A veteran on the diving board, Troy Dumais uses age and experience as an advantage when he steps up to the 3-meter platform to perform a dive.
The 32 year-old Texas alumni is one of the oldest competitors aiming to bring home a medal as he heads to London for his fourth consecutive Olympic Games.
Dumais is only the second American to qualify four times, but he is the first American to actually make the trip.
“It doesn’t matter how many times I’ve been to the Olympics,” Dumais said. “It’s the idea of the hard work.”
This past week, Dumais qualified at the US Olympic diving trials in Federal Way, Wash. Dumais, along with Stanford diver Kristian Ipsen, took first place in the synchronized 3-meter springboard event, narrowly edging out Longhorn Drew Livingston.
With the win, Dumais became one of the first Longhorns to qualify for the trip to London. Dumais also qualified for the individual 3-meter springboard event with a second place finish at the trials.
On the national level, Dumais has a vast collection of hardware from many Pan American Games, world cups, world championships and other national meets. For the Longhorns, Dumais was a seven-time individual NCAA Champion.
“Being a part of the Longhorn family is truly unique,” Dumais said. “And then to qualify for the Olympics representing and being Longhorn, that’s an even greater achievement.”
At his fourth games, Dumais hopes to live up to personal pressure and expectations and finally bring home a medal. Doing so would make him the first of his siblings to bring home an Olympic medal. Dumais is joined on the diving board by two brothers, Justin and Dwight. Justin, an Olympian from the 2004 games, is attempting to qualify for his second games while Dwight is hoping to qualify for his first.
“Growing up, I did watch the Olympics,” Dumais said. “I just wanted to be a part of it ... this will be my fourth one, and going for my fifth one to qualify and it doesn’t get easier, but still to this day I can’t even describe the feelings and emotions that are involved.

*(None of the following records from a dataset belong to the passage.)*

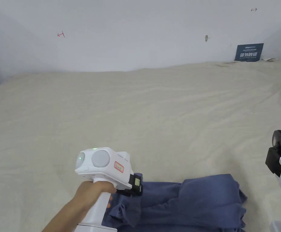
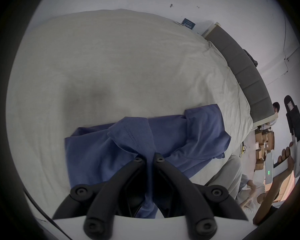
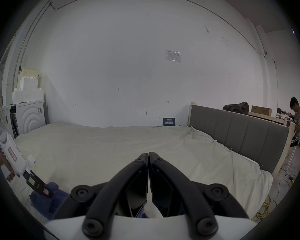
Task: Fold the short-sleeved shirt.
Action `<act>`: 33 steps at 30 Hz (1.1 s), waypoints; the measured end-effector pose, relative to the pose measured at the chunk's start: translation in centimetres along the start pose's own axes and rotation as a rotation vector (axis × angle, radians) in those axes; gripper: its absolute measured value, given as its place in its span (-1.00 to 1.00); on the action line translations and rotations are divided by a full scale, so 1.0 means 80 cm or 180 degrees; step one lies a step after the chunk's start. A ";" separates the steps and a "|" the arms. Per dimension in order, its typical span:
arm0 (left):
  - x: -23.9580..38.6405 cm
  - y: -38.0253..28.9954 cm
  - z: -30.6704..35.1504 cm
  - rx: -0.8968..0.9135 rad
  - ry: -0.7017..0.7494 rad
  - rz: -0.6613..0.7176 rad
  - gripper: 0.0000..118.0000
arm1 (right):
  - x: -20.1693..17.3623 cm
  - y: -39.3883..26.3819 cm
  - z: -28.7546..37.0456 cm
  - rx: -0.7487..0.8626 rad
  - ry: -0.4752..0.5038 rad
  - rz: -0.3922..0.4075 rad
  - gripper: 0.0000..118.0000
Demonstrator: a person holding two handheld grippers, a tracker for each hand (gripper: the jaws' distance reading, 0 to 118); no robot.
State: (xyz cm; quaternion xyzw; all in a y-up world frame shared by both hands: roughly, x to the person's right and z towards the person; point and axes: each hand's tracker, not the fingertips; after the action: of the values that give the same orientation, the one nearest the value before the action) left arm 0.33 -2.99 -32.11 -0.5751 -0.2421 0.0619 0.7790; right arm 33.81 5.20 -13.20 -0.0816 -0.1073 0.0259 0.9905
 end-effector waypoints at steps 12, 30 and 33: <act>0.026 -0.013 -0.038 0.0003 0.0033 -0.0118 0.23 | 0.013 -0.005 0.004 -0.0035 -0.0063 0.0009 -0.99; -0.003 -0.070 0.084 0.1508 0.0472 -0.0167 0.24 | 0.000 0.007 0.008 0.0045 0.0070 0.0013 -0.99; -0.019 -0.084 0.081 0.1580 0.0569 -0.0110 -0.03 | -0.001 0.008 0.008 0.0049 0.0092 0.0007 -0.99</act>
State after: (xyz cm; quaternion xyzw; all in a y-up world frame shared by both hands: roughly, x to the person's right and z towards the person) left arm -5.15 -0.18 -24.94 -0.3654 -0.1595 0.0550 0.9154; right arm 33.54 5.90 -12.70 -0.0745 -0.0927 0.0266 0.9925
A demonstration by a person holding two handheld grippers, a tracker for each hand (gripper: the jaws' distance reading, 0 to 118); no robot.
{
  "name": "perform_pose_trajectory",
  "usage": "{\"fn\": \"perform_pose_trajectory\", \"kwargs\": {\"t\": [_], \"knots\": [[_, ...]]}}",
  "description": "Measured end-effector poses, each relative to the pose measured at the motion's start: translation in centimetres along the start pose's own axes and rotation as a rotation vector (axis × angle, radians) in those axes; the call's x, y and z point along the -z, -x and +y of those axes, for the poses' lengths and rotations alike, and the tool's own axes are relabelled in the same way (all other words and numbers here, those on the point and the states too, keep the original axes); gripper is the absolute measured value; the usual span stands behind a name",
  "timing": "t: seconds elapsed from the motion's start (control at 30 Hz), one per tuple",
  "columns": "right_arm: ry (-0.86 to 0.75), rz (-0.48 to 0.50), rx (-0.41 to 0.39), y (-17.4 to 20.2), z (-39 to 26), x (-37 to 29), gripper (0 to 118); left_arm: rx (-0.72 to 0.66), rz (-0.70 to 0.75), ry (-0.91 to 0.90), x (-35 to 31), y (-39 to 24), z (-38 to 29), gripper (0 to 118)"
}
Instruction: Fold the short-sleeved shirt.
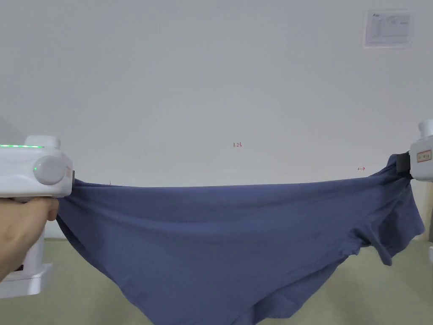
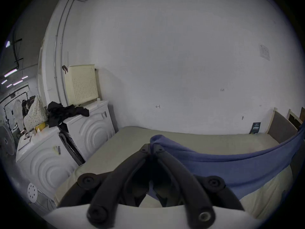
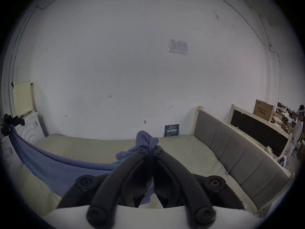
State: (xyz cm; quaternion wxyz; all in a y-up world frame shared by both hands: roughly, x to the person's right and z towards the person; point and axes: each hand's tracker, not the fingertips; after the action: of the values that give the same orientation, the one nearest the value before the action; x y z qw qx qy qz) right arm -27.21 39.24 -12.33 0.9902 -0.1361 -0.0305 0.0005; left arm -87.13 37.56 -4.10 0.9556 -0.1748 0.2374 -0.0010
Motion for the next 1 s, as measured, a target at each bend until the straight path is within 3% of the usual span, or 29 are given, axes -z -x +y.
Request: {"fn": "perform_pose_trajectory", "kwargs": {"t": [0.2,0.37,0.5,0.67,0.73,0.9,1.0], "knots": [[0.030,-0.012,-0.002,0.7,-2.5,5.2,5,0.029,0.019,0.024,4.7,-2.4,-1.8,0],[0.105,-0.025,-0.038,1.0,-9.7,6.4,5,0.087,-0.008,0.108,7.2,-3.0,-8.7,0],[0.229,0.022,-0.033,0.3,-16.7,5.0,5,0.113,-0.058,0.207,6.8,-2.3,-15.7,0],[0.350,0.048,0.027,-1.6,-25.7,-0.1,5,0.135,-0.090,0.304,2.9,0.0,-25.1,0],[0.395,0.048,0.041,-2.6,-28.8,-2.7,5,0.212,-0.088,0.344,0.4,0.8,-28.5,0],[0.451,0.065,0.105,-6.1,-35.6,-9.1,5,0.164,-0.144,0.411,-6.8,3.7,-34.7,0],[0.468,0.063,0.099,-7.6,-38.5,-13.4,5,0.171,-0.160,0.435,-10.7,5.2,-36.9,0]]}}
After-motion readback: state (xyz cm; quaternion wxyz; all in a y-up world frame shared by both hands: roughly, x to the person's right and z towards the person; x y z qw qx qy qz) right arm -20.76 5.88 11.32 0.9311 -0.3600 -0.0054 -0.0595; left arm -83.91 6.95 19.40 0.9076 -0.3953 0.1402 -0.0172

There are no words.”
Even after 16 years of competing on the big stage, the meaning of it all still has not escaped Dumais. Over the past several decades, the United States has established itself as one of the perennial powers in the pool. In 2008, the US Olympic team came home with 31 medals, 12 of them gold. The last time the United States did not lead the medal count was in 1988, when it was edged out by East Germany.
“Representing Team USA — you’re the top 1 percent of athletes in the United States,” Dumais said. “It’s an amazing feat. Just to wear the colors and be with the other top athlete — that’s their goal, that’s their dream and the atmosphere it creates is a phenomenal feat.”
So after so many years, how does he do it?
“It’s all mental,” Dumais said. “I mean if you walk up on the board knowing that you are going to do everything fine, chances are you’re going to do everything fine. There are just trillions and trillions of things that could go wrong and you have to have the utmost confidence.”